◆ Task prompt: Without altering a single character, set down all of the data below.

◆ Material for the task:
------------------------

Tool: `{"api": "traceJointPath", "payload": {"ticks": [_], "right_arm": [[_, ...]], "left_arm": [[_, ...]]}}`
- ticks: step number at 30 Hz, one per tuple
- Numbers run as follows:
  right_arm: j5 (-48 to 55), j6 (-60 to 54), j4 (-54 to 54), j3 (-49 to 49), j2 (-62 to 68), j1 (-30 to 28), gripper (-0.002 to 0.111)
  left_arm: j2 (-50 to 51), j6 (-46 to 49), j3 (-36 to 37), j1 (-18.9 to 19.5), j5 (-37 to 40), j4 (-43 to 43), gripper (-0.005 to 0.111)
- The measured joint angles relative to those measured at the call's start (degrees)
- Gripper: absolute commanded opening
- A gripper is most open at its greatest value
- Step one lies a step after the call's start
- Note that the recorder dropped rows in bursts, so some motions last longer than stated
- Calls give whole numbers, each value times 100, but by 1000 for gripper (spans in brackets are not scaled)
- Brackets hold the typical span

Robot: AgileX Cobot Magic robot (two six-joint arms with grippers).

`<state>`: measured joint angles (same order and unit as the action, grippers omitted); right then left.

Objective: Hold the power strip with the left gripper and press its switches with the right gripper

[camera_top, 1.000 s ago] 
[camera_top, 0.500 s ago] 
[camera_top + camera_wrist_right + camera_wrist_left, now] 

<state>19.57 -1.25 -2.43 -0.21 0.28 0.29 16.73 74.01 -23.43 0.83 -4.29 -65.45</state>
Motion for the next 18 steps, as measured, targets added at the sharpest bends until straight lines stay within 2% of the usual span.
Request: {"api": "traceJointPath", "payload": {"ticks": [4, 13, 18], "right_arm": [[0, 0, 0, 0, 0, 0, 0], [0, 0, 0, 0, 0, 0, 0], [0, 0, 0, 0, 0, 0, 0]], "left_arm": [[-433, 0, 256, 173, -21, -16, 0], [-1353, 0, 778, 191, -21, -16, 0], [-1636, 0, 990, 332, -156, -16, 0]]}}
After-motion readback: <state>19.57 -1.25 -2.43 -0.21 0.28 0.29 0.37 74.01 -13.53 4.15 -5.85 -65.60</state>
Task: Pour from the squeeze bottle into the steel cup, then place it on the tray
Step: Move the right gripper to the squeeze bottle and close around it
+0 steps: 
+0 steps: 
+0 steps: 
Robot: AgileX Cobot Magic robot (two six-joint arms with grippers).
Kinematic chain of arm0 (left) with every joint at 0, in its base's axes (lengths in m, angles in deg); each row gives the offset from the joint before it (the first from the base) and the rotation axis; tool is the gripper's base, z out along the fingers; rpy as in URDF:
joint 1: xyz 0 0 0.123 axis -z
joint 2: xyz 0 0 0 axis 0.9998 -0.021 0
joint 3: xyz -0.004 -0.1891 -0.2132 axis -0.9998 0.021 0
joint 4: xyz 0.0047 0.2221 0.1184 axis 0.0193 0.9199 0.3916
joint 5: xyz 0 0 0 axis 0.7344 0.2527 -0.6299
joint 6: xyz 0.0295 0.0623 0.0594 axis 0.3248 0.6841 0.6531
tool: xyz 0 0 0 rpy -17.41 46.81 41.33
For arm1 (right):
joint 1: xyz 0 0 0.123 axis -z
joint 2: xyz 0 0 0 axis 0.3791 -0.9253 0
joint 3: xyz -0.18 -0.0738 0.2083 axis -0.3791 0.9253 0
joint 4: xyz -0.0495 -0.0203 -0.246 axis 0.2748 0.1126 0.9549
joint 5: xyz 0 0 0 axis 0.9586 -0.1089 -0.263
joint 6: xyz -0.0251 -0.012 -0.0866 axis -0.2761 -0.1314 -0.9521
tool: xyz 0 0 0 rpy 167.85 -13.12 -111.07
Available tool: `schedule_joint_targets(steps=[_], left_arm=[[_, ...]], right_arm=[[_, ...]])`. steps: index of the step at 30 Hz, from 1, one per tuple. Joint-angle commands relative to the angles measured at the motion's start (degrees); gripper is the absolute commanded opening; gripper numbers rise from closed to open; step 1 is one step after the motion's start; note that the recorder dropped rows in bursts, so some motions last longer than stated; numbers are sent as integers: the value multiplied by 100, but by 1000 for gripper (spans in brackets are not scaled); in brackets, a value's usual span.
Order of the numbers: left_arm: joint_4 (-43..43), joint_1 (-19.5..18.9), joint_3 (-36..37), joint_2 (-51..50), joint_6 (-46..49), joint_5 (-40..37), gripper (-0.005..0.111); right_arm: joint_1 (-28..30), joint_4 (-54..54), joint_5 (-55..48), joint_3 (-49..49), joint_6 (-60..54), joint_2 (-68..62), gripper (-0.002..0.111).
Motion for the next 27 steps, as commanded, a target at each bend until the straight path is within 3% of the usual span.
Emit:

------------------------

◆ Expected answer:
Tool: `{"api": "traceJointPath", "payload": {"ticks": [_], "right_arm": [[_, ...]], "left_arm": [[_, ...]]}}`
- ticks: step number at 30 Hz, one per tuple
- Numbers run as follows:
  right_arm: j5 (-48 to 55), j6 (-60 to 54), j4 (-54 to 54), j3 (-49 to 49), j2 (-62 to 68), j1 (-30 to 28), gripper (-0.002 to 0.111)
  left_arm: j2 (-50 to 51), j6 (-46 to 49), j3 (-36 to 37), j1 (-18.9 to 19.5), j5 (-37 to 40), j4 (-43 to 43), gripper (-0.005 to 0.111)
- The measured joint angles relative to those measured at the call's start (degrees)
- Gripper: absolute commanded opening
- A gripper is most open at its greatest value
- Step one lies a step after the call's start
- Note that the recorder dropped rows in bursts, so some motions last longer than stated
- Calls give whole numbers, each value times 100, but by 1000 for gripper (spans in brackets are not scaled)
- Brackets hold the typical span

Robot: AgileX Cobot Magic robot (two six-joint arms with grippers).

`<state>`: measured joint angles (same order and unit as the action, grippers omitted); right then left.

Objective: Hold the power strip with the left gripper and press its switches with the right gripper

[camera_top, 1.000 s ago] 
[camera_top, 0.500 s ago] 
[camera_top + camera_wrist_right + camera_wrist_left, now] 

<state>19.57 -1.25 -2.43 -0.21 0.28 0.29 16.73 74.01 -23.43 0.83 -4.29 -65.45</state>
Motion for the next 18 steps, as measured, targets added at the sharpest bends until straight lines stay within 2% of the usual span.
Request: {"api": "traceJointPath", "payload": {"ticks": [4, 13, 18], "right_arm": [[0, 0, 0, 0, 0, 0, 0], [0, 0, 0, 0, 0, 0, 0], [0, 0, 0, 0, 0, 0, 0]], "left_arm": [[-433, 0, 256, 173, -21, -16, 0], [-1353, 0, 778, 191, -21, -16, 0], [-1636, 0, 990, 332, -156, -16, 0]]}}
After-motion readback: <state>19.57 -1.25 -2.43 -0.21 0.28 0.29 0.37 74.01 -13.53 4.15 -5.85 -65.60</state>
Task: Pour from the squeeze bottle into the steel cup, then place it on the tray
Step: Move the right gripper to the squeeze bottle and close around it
+0 steps: 
+0 steps: 
+0 steps: 
Robot: AgileX Cobot Magic robot (two six-joint arms with grippers).
Kinematic chain of arm0 (left) with every joint at 0, in its base's axes (lengths in m, angles in deg); each row gives the offset from the joint before it (the first from the base) and the rotation axis; tool is the gripper's base, z out along the fingers; rpy as in URDF:
joint 1: xyz 0 0 0.123 axis -z
joint 2: xyz 0 0 0 axis 0.9998 -0.021 0
joint 3: xyz -0.004 -0.1891 -0.2132 axis -0.9998 0.021 0
joint 4: xyz 0.0047 0.2221 0.1184 axis 0.0193 0.9199 0.3916
joint 5: xyz 0 0 0 axis 0.7344 0.2527 -0.6299
joint 6: xyz 0.0295 0.0623 0.0594 axis 0.3248 0.6841 0.6531
tool: xyz 0 0 0 rpy -17.41 46.81 41.33
For arm1 (right):
joint 1: xyz 0 0 0.123 axis -z
joint 2: xyz 0 0 0 axis 0.3791 -0.9253 0
joint 3: xyz -0.18 -0.0738 0.2083 axis -0.3791 0.9253 0
joint 4: xyz -0.0495 -0.0203 -0.246 axis 0.2748 0.1126 0.9549
joint 5: xyz 0 0 0 axis 0.9586 -0.1089 -0.263
joint 6: xyz -0.0251 -0.012 -0.0866 axis -0.2761 -0.1314 -0.9521
tool: xyz 0 0 0 rpy 167.85 -13.12 -111.07
Available tool: `schedule_joint_targets(steps=[_], left_arm=[[_, ...]], right_arm=[[_, ...]])`. steps: index of the step at 30 Hz, from 1, one per tuple. Joint-angle commands relative to the angles measured at the motion's start (degrees); gripper is the absolute commanded opening; gripper numbers rise from closed to open; step 1 is one step after the motion's start; note that the recorder dropped rows in bursts, so some motions last longer than stated; numbers are sent as integers: the value multiplied by 100, but by 1000 for gripper (spans in brackets are not scaled); in brackets, a value's usual span.
Order of the numbers: left_arm: joint_4 (-43..43), joint_1 (-19.5..18.9), joint_3 (-36..37), joint_2 (-51..50), joint_6 (-46..49), joint_5 (-40..37), gripper (-0.005..0.111); right_arm: joint_1 (-28..30), joint_4 (-54..54), joint_5 (-55..48), joint_3 (-49..49), joint_6 (-60..54), joint_2 (-68..62), gripper (-0.002..0.111).
Motion for the next 27 steps, as commanded, a target at each bend until the straight path is within 3% of the usual span.
Emit:

Nothing remains to be added to the response.